7.40am I have lost fifteen minutes somewhere and I cannot find them much to my distress as I’ve not yet got into the bath and almost teenage son has decided to try to engage me in a conversation about a video on Youtube that his friend showed him all about Coconuts.  He still isn’t in anyway dressed and has forgotten to find clean underwear; I am concerned over the content of said video and ask him to show me.  Fortunately it is just a harmless random video all about coconuts and I am left wondering who on Earth has the time to spend making these mindless videos complete with theme song all about coconuts and the morons didn’t even check the spelling of the word coconuts before they made the video live spelling it with a “K”.  I am bemused.

7.50am I am coaxing my youngest three children to get their clothes on and clean their teeth if they’ve finished their breakfast.

7.59am Weetabix with milk is finished but youngest child has informed me that he has spilt a bit on the floor and one of the cats is now helping himself.  I try and tackle the task of getting him into his school uniform.  I have a set of underwear for him that sports a different day of the week.  This was a big mistake because now I am dashing round the house trying to track the correct pair of pants as he has worked out that today’s pants should have a picture of a fire engine on them.  I am still very aware that I have not yet got into the bath.

8.05am My youngest child is now dressed in correct underwear and full uniform and is sat watching the news with his father in bed whilst I run the cold tap in the bath.  I remember that I still need a towel having been distracted earlier and dash off whilst the tap runs unchecked for the second time this morning.

8.07am I plunge into the bath and start washing my hair at record breaking speed whilst now barking one word commands at the children still bumbling about in various states of undress.  “Shoes, Coats, Homework, PE Kit!”

8.10am Shivering in a towel, looking like Alice Cooper sporting yesterdays mascara smudged around my eyes I hastily apply the cleanse, tone and moisturising routine.  It looks so refreshing and glamorous on TV but I am against the clock now very aware of the fact that almost teenage son has to catch his bus at 8.25am and I still need to drive him out of Narnia where we live to his pick up point.

8.15am “Pack your bags into the car, please come here so I can fix your tie” I have the hairdryer blasting in one hand whilst helping my youngest son to get his shoes on.  My other children are oblivious to what I have asked and are still checking out the internet for other videos about coconuts!

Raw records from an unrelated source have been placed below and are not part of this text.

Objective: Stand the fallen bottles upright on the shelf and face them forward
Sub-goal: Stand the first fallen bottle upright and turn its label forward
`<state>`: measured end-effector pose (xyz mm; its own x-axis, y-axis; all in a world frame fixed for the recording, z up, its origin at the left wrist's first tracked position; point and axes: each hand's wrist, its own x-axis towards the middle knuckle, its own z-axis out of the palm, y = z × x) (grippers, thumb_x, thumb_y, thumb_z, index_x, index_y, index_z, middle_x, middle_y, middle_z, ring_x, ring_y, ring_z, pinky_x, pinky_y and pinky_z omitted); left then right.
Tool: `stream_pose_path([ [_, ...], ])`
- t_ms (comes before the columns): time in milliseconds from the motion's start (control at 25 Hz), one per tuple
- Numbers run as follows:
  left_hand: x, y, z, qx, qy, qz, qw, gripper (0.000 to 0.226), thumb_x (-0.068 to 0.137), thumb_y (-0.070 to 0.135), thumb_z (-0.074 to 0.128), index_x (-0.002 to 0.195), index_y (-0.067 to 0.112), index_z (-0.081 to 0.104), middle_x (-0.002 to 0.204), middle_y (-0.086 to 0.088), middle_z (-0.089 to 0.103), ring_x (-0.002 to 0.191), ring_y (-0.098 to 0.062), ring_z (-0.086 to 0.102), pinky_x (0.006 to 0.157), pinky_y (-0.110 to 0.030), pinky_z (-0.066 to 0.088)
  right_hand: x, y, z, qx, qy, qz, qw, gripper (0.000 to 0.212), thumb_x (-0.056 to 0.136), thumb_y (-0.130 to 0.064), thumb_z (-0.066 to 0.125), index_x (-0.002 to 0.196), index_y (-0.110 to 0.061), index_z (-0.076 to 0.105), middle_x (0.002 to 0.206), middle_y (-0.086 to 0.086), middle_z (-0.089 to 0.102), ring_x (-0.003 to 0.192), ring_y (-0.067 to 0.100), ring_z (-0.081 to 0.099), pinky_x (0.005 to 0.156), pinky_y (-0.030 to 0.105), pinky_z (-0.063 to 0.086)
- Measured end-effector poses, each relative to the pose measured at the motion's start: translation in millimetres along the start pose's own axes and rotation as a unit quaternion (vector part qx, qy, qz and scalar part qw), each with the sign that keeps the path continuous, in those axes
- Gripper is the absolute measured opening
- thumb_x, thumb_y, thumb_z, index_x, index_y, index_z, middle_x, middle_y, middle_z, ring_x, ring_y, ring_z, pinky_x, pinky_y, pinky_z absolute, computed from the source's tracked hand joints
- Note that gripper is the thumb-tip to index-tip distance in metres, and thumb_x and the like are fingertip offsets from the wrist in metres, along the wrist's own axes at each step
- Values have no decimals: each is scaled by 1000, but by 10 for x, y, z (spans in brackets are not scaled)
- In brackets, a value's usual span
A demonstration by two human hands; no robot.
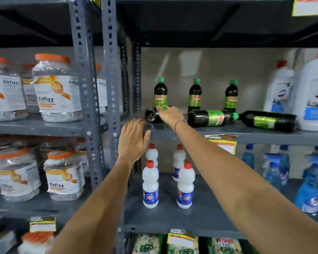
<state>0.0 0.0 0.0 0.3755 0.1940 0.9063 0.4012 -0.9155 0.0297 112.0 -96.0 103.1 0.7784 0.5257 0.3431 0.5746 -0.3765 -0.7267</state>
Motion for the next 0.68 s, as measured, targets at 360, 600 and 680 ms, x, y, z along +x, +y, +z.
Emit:
stream_pose_path([
  [360,-103,-107,215,42,112,42,992,42,96,34,35,112,4,60,110,-13,63,105,-30,54,107,-40,30,598,-348,204,72,-92,83,990,31,99,-33,43,109,-8,58,134,18,53,122,27,52,109,37,34],
  [600,-95,-85,193,37,114,43,992,41,96,34,35,112,6,60,110,-11,64,106,-27,52,106,-39,30,999,-57,223,52,-59,120,990,44,76,-39,62,109,-11,61,113,7,60,101,25,57,95,38,46],
  [680,-101,-78,181,35,111,40,992,41,96,34,35,112,6,60,111,-11,64,107,-28,54,107,-39,29,636,-234,50,-8,-67,123,990,47,68,-37,65,106,-10,60,123,12,61,102,31,59,95,40,49],
])
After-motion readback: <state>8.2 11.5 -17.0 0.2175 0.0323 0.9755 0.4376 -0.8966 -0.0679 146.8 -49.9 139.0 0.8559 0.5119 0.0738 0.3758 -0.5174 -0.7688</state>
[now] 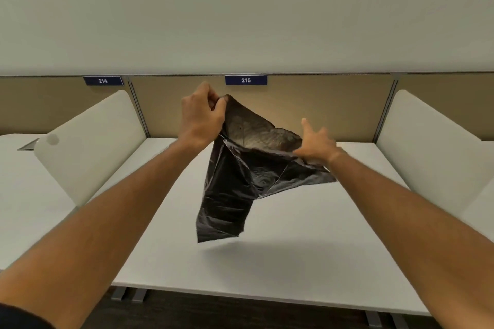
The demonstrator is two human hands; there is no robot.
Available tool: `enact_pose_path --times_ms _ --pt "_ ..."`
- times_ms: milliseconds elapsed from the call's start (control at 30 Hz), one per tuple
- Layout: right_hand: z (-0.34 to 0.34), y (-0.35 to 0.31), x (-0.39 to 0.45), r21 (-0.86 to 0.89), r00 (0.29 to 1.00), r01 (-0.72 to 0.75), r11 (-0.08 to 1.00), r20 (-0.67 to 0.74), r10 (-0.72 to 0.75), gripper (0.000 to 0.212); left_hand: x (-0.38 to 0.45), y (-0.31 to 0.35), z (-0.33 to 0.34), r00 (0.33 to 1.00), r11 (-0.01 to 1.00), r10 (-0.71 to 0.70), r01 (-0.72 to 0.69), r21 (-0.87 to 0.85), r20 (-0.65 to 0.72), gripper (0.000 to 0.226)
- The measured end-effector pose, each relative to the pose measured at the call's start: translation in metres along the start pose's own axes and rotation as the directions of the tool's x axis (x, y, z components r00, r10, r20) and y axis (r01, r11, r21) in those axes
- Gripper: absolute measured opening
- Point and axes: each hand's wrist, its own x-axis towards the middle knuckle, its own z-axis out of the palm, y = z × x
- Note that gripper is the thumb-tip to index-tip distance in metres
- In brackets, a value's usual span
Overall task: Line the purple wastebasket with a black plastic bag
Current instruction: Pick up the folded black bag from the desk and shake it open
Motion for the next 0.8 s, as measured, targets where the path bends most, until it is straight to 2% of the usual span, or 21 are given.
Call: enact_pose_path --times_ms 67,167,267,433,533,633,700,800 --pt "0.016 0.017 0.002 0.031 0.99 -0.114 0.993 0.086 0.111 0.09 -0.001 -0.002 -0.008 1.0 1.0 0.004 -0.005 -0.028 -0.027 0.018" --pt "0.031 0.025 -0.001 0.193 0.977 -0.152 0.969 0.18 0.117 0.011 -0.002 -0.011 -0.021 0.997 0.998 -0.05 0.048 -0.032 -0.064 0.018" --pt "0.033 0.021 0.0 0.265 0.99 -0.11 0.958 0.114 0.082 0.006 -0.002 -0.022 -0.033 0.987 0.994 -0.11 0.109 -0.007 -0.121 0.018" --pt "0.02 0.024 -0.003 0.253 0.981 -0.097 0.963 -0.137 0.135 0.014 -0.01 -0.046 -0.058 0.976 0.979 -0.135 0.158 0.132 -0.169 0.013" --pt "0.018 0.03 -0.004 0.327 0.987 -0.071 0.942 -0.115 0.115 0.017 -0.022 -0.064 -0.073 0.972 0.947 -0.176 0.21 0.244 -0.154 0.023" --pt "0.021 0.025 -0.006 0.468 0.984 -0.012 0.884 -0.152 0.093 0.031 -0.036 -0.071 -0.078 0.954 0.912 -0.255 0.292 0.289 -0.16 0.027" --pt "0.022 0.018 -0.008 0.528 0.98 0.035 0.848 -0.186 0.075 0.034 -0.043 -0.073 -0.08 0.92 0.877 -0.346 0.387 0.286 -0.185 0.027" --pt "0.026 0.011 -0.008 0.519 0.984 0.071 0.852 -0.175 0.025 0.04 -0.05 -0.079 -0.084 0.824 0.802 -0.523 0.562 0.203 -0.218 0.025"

8.18am With fresh Mascara in hand and wiggling my feet into a pair of shoes I check the mirror to see if they match my outfit when almost teenage son stumbles in claiming that he has forgotten to make the invention he created in his lesson last week.  I sigh loudly and ask him as calmly as I can whilst grabbing my coat and leading him to the front door simultaneously checking the windows are shut and the straighteners have been switched off in teenage daughter’s room, turning lights off as I go.  Almost teenage son informs me that he invented an electric Taser pen to help combat bullying and he had to mock up a prototype of it for today.  I pass my laptop inwardly groaning that I should have checked the Homework App earlier.  He has a pen in his hand and fortunately at the last second finds a hairclip and a roll of electric tape to construct his invention in the car.

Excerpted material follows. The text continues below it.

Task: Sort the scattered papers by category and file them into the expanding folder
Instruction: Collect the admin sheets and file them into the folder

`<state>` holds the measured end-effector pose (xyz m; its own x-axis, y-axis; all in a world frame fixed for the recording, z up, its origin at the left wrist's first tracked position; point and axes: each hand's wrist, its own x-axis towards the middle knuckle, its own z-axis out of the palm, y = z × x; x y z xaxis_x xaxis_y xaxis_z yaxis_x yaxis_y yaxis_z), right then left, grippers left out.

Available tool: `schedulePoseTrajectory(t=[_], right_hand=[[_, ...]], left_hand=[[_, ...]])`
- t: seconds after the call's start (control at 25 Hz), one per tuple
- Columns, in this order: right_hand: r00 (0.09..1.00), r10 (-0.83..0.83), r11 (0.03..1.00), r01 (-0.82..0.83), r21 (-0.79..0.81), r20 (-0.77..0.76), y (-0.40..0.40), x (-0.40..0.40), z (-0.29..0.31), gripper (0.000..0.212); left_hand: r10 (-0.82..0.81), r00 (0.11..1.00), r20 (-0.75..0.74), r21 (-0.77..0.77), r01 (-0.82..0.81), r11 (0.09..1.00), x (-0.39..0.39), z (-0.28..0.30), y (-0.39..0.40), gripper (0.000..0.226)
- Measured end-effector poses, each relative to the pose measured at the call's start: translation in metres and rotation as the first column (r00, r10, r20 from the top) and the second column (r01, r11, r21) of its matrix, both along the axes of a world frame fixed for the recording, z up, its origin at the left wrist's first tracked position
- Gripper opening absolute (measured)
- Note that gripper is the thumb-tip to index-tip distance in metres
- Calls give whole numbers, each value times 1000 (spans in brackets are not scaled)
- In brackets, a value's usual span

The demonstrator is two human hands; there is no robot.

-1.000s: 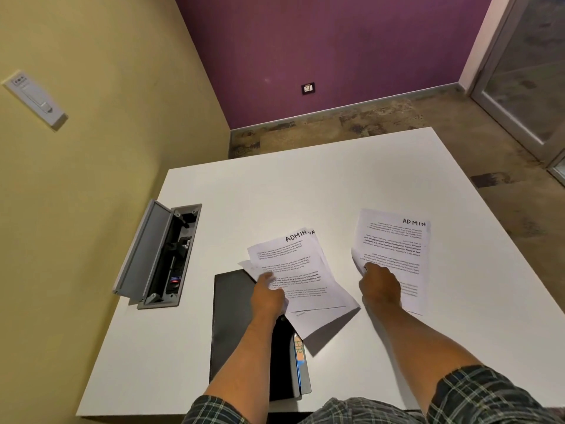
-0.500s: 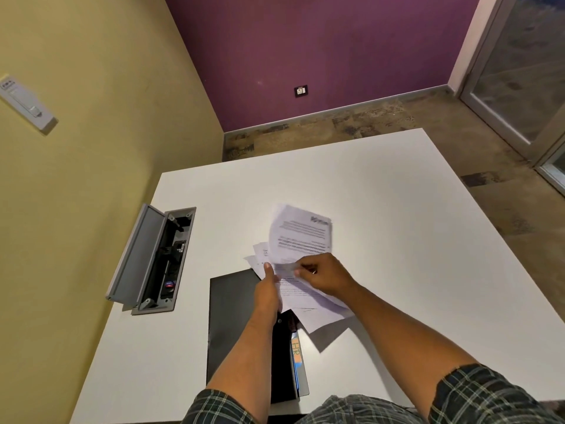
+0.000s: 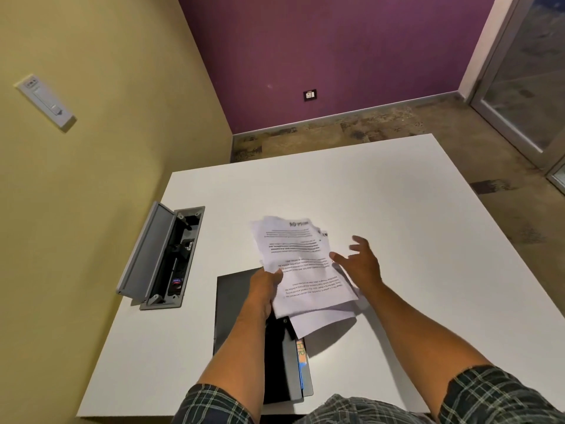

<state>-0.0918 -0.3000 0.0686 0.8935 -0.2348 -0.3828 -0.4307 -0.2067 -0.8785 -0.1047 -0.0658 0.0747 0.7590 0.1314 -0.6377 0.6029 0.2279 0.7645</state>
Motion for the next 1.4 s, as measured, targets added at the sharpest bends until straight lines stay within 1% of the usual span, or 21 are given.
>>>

8.20am The car is sailing up the road packed with children, homework and various sports kits as I pass all the neighbours bins neatly wheeled to the kerb and shake my head that it will be another month before the already putrid black bins will be removed, I must write myself a note for next week’s recycling!

8.25am Almost teenage son has been successfully dropped with his newly fashioned Taser pen at the bus stop just as the school bus is emerging, a small but very valid triumph for me and I cheer much to the bemusement of my remaining children.  I turn up the radio and sing like only mothers do to Tiffany; “I think we’re alone now” as ironic as this sounds.

8.40am Park up at the school, the nearest parking space at this time in the morning is miles away and so upon vaguely hearing the bell ringing in the playground I jump out of the car, unload the two youngest children with all relevant equipment for the day and start to trot with them towards the school gate.  My youngest son is intrigued by the recently cut grass on the verges and kicks this at his brother on his way.  My other son is annoyed with my younger son and so grabs him and tells him in no uncertain terms to stop it.  I intervene pulling them apart whilst still jogging towards the school gate aware that it will be shut any minute and I will have to do the walk of shame around to the office where I will be asked to explain to a rather aggressive Rottweiler in a skirt who has never been late for anything why it is that I am late.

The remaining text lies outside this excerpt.